Riso machines only read black/white, so you set up each colour in greyscale. 100% black prints the colour at 100%, 50% is half strength, and white areas tell it not to print the colour here at all. I set mine up digitally and use clipping masks to approximate the colours, although they’re never totally accurate.

When I got lab time at SVA, I printed books and did some single prints and experimentation. Book production was cost-effective and interesting and fun, but it took so long to do it, and then to assemble 1700 books. I don’t get a lot of free time and I want to draw, and now it’s really hard to get lab time at SVA anyway.

I love drawing on toned surfaces, and riso uses matte papers and has a matte finish, and I wondered if you could paint on top of it – or at least draw in ink. Teal and fluorescent pink are a great combination for a retro vaporware look, so I played around with various video grain textures and warp effects to make glitch/noise textures, printed them on 90lb vellum bristol to try out. I didn’t print them at 100%, I dropped it down to about 50% to 70% opacity so they didn’t overpower the drawing. I printed a lot.

I’m sure other people draw over the top of riso prints, but I haven’t seen anyone doing this kind of thing.
I typically use:

Black waterproof shellac ink
Ice green and pink acrylic gouache (I want the matte finish)
Matte white acrylic paint, either out of a paint marker or a bottle
Gel pens in white, pink, and teal
A brush or 512 nib
A USB “lightbox” to transfer the sketch
The lightbox is important because you cannot erase pencil on the riso-printed surface: it will remove the riso ink. So, you either want to be really confident and work straight in ink, or prepare a drawing to trace. I usually do a digital sketch and print it.

Do the inks.

Touch up the details, fill in the blacks.

Paint time! And gel pen details! Outline the whole guy with white gel pen or thin paint marker.
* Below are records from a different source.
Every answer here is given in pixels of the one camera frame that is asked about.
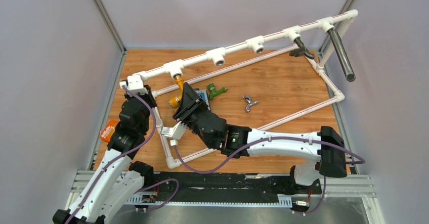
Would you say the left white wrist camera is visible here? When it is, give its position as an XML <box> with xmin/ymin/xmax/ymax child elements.
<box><xmin>119</xmin><ymin>75</ymin><xmax>147</xmax><ymax>93</ymax></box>

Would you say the blue razor package box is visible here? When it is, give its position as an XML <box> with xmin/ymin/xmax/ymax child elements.
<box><xmin>194</xmin><ymin>88</ymin><xmax>211</xmax><ymax>111</ymax></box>

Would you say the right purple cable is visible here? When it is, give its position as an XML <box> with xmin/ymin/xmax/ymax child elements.
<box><xmin>170</xmin><ymin>136</ymin><xmax>366</xmax><ymax>216</ymax></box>

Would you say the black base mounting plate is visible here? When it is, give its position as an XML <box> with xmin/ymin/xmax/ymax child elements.
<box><xmin>144</xmin><ymin>172</ymin><xmax>323</xmax><ymax>204</ymax></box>

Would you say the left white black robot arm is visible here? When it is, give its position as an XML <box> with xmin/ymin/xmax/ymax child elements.
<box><xmin>53</xmin><ymin>85</ymin><xmax>156</xmax><ymax>223</ymax></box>

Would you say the purple cable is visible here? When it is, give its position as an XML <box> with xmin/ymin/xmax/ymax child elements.
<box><xmin>170</xmin><ymin>136</ymin><xmax>366</xmax><ymax>216</ymax></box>
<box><xmin>63</xmin><ymin>85</ymin><xmax>180</xmax><ymax>224</ymax></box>

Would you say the green faucet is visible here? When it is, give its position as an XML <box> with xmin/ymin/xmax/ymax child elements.
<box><xmin>207</xmin><ymin>83</ymin><xmax>228</xmax><ymax>101</ymax></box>

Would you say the silver chrome faucet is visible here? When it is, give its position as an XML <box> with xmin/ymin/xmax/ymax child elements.
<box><xmin>242</xmin><ymin>95</ymin><xmax>259</xmax><ymax>113</ymax></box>

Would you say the white PVC pipe frame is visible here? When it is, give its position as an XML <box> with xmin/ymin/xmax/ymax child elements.
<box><xmin>131</xmin><ymin>9</ymin><xmax>359</xmax><ymax>169</ymax></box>

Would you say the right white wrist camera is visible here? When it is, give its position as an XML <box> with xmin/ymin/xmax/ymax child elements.
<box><xmin>161</xmin><ymin>121</ymin><xmax>187</xmax><ymax>147</ymax></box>

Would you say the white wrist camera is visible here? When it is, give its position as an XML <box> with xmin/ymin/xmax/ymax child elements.
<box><xmin>161</xmin><ymin>121</ymin><xmax>187</xmax><ymax>147</ymax></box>
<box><xmin>119</xmin><ymin>75</ymin><xmax>147</xmax><ymax>93</ymax></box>

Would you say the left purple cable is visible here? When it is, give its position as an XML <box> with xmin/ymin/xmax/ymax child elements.
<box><xmin>63</xmin><ymin>85</ymin><xmax>180</xmax><ymax>224</ymax></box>

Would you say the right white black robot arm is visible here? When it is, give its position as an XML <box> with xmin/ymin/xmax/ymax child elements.
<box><xmin>173</xmin><ymin>82</ymin><xmax>348</xmax><ymax>193</ymax></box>

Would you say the dark metal tube faucet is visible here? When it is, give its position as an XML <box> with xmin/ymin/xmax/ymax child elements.
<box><xmin>327</xmin><ymin>28</ymin><xmax>356</xmax><ymax>82</ymax></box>

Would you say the yellow brass faucet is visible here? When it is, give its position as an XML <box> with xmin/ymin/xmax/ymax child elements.
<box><xmin>168</xmin><ymin>75</ymin><xmax>186</xmax><ymax>109</ymax></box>

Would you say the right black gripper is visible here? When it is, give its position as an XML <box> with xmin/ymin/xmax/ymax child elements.
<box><xmin>174</xmin><ymin>82</ymin><xmax>215</xmax><ymax>149</ymax></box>

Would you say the black faucet on frame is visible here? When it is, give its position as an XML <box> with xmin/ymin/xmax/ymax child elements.
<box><xmin>289</xmin><ymin>37</ymin><xmax>315</xmax><ymax>59</ymax></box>

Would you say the orange razor package box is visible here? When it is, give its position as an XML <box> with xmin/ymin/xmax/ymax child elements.
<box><xmin>99</xmin><ymin>120</ymin><xmax>118</xmax><ymax>143</ymax></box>

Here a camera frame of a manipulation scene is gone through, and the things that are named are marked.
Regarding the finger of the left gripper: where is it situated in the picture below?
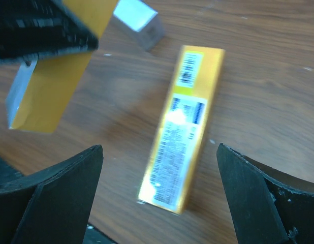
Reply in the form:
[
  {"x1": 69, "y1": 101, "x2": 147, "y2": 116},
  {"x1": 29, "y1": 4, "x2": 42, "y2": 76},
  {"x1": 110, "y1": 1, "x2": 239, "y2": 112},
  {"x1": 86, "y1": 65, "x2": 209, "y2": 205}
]
[{"x1": 0, "y1": 1, "x2": 99, "y2": 64}]

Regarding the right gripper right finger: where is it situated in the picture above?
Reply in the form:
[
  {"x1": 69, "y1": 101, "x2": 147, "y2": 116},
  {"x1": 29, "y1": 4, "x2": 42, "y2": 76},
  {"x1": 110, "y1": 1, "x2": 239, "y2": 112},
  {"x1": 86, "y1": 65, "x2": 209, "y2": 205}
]
[{"x1": 216, "y1": 143, "x2": 314, "y2": 243}]

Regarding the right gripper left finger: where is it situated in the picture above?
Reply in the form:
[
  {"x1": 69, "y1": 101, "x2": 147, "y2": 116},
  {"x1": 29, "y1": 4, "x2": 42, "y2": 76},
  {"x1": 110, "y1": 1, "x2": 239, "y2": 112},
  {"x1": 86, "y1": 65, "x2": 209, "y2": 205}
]
[{"x1": 0, "y1": 145, "x2": 103, "y2": 243}]

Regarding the white R.O toothpaste box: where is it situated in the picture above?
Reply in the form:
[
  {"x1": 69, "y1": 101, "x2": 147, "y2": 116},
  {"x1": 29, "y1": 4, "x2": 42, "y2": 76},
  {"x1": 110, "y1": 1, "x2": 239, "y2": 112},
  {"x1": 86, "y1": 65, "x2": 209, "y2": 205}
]
[{"x1": 6, "y1": 1, "x2": 117, "y2": 133}]

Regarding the orange toothpaste box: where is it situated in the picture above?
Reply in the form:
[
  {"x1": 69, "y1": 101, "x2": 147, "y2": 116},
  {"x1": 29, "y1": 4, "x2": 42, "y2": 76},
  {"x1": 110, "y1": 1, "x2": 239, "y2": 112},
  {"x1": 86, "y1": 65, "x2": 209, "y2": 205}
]
[{"x1": 138, "y1": 45, "x2": 225, "y2": 215}]

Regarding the silver toothpaste box left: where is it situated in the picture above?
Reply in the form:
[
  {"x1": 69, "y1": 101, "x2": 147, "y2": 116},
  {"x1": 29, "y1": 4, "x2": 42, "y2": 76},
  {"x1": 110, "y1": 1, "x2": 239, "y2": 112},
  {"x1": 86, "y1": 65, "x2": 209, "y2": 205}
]
[{"x1": 111, "y1": 0, "x2": 165, "y2": 51}]

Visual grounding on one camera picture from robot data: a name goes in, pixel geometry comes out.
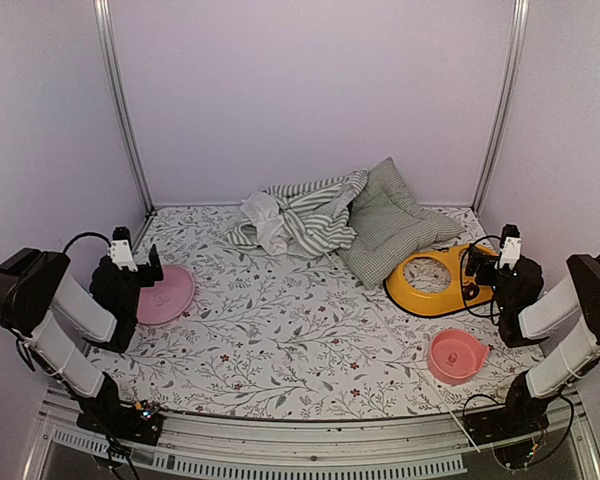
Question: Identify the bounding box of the striped pet tent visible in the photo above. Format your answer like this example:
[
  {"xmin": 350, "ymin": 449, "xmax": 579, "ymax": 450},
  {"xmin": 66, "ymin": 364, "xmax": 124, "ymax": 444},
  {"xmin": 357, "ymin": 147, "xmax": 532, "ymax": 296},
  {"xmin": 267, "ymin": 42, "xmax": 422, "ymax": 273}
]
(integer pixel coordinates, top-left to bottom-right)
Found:
[{"xmin": 225, "ymin": 170, "xmax": 368, "ymax": 258}]

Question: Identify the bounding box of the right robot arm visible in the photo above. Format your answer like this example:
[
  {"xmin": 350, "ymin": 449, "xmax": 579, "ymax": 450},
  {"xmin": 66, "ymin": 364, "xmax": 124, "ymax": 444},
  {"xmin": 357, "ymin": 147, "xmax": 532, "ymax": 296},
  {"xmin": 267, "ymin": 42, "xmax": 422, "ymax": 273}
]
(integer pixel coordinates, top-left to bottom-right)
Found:
[{"xmin": 461, "ymin": 244, "xmax": 600, "ymax": 436}]

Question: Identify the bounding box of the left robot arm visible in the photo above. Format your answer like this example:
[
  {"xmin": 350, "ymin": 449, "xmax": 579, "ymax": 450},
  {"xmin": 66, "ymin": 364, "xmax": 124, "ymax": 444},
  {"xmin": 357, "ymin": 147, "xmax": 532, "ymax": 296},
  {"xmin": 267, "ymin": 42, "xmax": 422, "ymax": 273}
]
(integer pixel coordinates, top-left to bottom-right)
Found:
[{"xmin": 0, "ymin": 240, "xmax": 164, "ymax": 434}]

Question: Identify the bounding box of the yellow double bowl holder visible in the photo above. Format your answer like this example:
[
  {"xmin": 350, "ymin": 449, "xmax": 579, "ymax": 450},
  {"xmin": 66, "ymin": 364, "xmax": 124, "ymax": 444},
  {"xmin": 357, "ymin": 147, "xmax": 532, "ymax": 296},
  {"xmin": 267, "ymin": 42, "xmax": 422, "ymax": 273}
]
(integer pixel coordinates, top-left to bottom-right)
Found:
[{"xmin": 384, "ymin": 244, "xmax": 493, "ymax": 318}]

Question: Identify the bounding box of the pink plate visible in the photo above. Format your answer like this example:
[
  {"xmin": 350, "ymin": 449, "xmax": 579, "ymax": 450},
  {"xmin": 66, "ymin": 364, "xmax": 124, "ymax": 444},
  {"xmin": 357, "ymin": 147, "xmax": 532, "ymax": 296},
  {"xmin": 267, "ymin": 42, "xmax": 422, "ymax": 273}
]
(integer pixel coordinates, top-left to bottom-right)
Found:
[{"xmin": 137, "ymin": 266, "xmax": 195, "ymax": 326}]

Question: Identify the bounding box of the pink bowl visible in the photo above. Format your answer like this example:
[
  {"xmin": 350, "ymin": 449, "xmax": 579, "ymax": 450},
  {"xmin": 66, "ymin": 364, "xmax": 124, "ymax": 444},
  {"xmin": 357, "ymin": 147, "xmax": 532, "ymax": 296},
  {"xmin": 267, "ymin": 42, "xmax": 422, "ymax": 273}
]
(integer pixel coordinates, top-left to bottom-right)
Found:
[{"xmin": 427, "ymin": 329, "xmax": 491, "ymax": 386}]

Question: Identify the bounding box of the green checkered cushion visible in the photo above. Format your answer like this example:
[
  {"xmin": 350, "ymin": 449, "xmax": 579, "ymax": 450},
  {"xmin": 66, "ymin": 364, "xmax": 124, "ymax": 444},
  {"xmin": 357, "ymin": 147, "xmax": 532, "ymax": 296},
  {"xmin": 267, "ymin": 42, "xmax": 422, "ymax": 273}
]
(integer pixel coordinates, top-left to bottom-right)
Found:
[{"xmin": 338, "ymin": 157, "xmax": 464, "ymax": 289}]

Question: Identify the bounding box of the floral table mat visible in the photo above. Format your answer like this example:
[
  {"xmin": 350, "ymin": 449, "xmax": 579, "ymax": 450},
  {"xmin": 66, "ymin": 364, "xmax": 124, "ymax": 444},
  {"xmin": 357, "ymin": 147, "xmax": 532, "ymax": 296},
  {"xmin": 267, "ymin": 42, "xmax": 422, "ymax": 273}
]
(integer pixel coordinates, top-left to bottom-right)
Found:
[{"xmin": 88, "ymin": 206, "xmax": 543, "ymax": 420}]

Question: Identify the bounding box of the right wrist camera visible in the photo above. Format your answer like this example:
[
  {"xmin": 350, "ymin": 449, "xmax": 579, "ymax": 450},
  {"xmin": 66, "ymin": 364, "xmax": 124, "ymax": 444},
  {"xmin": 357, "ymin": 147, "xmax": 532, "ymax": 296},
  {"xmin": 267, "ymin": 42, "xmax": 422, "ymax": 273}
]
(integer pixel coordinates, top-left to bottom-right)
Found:
[{"xmin": 497, "ymin": 224, "xmax": 522, "ymax": 272}]

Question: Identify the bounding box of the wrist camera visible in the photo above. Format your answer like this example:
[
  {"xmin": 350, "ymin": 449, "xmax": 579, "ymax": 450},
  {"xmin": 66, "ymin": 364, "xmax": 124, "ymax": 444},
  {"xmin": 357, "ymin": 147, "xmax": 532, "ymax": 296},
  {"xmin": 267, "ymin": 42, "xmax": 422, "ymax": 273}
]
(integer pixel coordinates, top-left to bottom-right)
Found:
[
  {"xmin": 497, "ymin": 224, "xmax": 522, "ymax": 272},
  {"xmin": 108, "ymin": 226, "xmax": 138, "ymax": 272}
]

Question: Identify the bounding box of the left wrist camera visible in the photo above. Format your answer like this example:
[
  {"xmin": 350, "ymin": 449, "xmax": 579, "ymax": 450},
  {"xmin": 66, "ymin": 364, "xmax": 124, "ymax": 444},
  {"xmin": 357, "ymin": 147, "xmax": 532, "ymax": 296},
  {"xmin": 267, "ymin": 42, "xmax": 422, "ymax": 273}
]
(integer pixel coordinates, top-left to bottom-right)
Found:
[{"xmin": 108, "ymin": 226, "xmax": 138, "ymax": 272}]

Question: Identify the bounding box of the left camera cable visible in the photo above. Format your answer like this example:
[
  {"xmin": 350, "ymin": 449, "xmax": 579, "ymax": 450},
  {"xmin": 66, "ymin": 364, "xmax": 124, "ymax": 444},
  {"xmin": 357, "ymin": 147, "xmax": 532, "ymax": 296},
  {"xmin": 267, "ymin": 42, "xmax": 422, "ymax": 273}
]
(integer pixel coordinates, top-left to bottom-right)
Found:
[{"xmin": 62, "ymin": 231, "xmax": 112, "ymax": 256}]

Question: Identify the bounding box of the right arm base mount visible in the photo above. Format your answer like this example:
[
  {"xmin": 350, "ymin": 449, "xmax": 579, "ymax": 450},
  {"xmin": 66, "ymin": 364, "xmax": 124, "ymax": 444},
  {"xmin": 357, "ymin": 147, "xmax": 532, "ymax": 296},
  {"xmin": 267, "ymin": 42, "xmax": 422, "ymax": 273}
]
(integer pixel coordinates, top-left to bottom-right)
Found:
[{"xmin": 462, "ymin": 405, "xmax": 549, "ymax": 445}]

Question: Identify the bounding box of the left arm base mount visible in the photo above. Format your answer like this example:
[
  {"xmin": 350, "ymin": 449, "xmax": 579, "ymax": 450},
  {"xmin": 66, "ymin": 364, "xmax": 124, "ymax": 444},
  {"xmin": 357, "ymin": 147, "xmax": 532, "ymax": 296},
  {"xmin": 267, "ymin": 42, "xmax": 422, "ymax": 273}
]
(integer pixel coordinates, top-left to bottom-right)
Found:
[{"xmin": 76, "ymin": 399, "xmax": 165, "ymax": 446}]

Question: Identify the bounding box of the front aluminium rail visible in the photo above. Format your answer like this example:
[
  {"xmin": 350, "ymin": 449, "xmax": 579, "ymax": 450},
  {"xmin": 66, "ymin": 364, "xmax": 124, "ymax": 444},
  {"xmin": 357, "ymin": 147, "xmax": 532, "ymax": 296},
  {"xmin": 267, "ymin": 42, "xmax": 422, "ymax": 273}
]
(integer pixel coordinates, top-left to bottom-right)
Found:
[{"xmin": 24, "ymin": 388, "xmax": 600, "ymax": 479}]

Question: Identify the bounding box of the right aluminium frame post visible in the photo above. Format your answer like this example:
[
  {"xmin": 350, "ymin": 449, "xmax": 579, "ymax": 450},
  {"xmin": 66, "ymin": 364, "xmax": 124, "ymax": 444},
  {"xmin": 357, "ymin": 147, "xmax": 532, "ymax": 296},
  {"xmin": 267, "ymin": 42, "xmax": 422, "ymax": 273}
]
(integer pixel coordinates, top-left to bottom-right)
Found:
[{"xmin": 471, "ymin": 0, "xmax": 530, "ymax": 216}]

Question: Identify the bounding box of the aluminium frame post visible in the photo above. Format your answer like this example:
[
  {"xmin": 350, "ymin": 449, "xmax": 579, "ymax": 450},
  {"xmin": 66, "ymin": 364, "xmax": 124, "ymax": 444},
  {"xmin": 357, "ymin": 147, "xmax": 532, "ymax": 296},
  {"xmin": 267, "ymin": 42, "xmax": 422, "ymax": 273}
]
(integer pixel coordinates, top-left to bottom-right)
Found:
[
  {"xmin": 93, "ymin": 0, "xmax": 155, "ymax": 217},
  {"xmin": 471, "ymin": 0, "xmax": 530, "ymax": 216}
]

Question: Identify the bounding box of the left aluminium frame post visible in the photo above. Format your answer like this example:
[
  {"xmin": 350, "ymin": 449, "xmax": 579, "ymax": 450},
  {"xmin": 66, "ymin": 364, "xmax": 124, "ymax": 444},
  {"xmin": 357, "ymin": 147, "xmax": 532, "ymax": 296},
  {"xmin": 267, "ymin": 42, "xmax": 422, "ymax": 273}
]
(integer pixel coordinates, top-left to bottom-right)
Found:
[{"xmin": 93, "ymin": 0, "xmax": 155, "ymax": 217}]

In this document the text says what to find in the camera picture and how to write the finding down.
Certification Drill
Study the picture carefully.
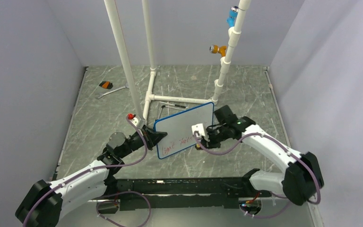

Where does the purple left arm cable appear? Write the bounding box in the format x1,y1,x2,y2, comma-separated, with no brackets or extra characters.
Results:
22,116,148,227

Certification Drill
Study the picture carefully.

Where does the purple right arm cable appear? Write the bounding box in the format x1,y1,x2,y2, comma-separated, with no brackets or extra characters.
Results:
193,131,322,219

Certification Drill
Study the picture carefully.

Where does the blue framed whiteboard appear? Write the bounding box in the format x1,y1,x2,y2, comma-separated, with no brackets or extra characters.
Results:
154,102,215,159

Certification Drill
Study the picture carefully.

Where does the orange nozzle fitting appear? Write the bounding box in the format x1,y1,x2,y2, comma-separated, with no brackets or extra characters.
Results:
209,45,227,57

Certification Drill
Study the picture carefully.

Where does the silver wrench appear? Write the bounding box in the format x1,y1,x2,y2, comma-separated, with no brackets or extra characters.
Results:
95,85,129,99

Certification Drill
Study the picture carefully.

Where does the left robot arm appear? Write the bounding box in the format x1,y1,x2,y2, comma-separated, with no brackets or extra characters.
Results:
15,126,167,227

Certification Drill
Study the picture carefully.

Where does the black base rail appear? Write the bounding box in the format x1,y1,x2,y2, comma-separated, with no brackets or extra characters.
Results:
99,177,270,211

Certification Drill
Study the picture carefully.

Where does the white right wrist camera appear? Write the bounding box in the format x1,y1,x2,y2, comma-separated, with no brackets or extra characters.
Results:
191,123,210,142

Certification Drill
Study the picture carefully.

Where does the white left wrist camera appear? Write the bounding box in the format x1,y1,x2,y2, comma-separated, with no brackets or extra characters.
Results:
127,113,146,129

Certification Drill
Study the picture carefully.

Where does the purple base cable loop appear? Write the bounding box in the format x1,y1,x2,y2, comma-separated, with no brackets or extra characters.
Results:
96,191,152,227

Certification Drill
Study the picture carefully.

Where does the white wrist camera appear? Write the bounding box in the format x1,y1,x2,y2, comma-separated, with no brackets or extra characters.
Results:
127,113,146,129
191,123,210,142

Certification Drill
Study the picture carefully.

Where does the blue nozzle fitting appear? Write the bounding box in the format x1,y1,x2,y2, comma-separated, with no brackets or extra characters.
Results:
226,6,239,27

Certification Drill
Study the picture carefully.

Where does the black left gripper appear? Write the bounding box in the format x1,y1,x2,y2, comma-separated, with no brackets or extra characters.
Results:
119,124,167,158

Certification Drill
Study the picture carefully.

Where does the white pvc pipe frame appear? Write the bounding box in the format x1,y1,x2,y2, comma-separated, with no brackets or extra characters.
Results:
104,0,251,121

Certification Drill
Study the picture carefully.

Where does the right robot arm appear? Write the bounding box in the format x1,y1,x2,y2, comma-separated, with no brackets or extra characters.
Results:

It’s not a complex process once you’ve got the print made. I made myself a giant stack of them and have discovered that some designs work better than others for drawing on.
Notes
I haven’t had great success with washes or very wet media like watercolour/designer gouache. I might experiment with it more, but it has mostly looked muddy.
I used this font.
I use this directory to get hex codes for ink colours.
You cannot scan fluorescents with a normal scanner, they will come out beige/grey, because that’s what they actually look like – our eyes interpret them differently. You need a CCD scanner that uses the same kind of light that activates the colours for our eyes. I invested in one because I work in photoactive paint and ink a lot, but the smallest size they come in is A3, they are fucking giant compared to the normal flatbeds, and they are not cheap. Even the cheapest model (mine) is amazing for scanning artwork so I use it all the time, but if you don’t have access to one of these, consider sticking to regular colours.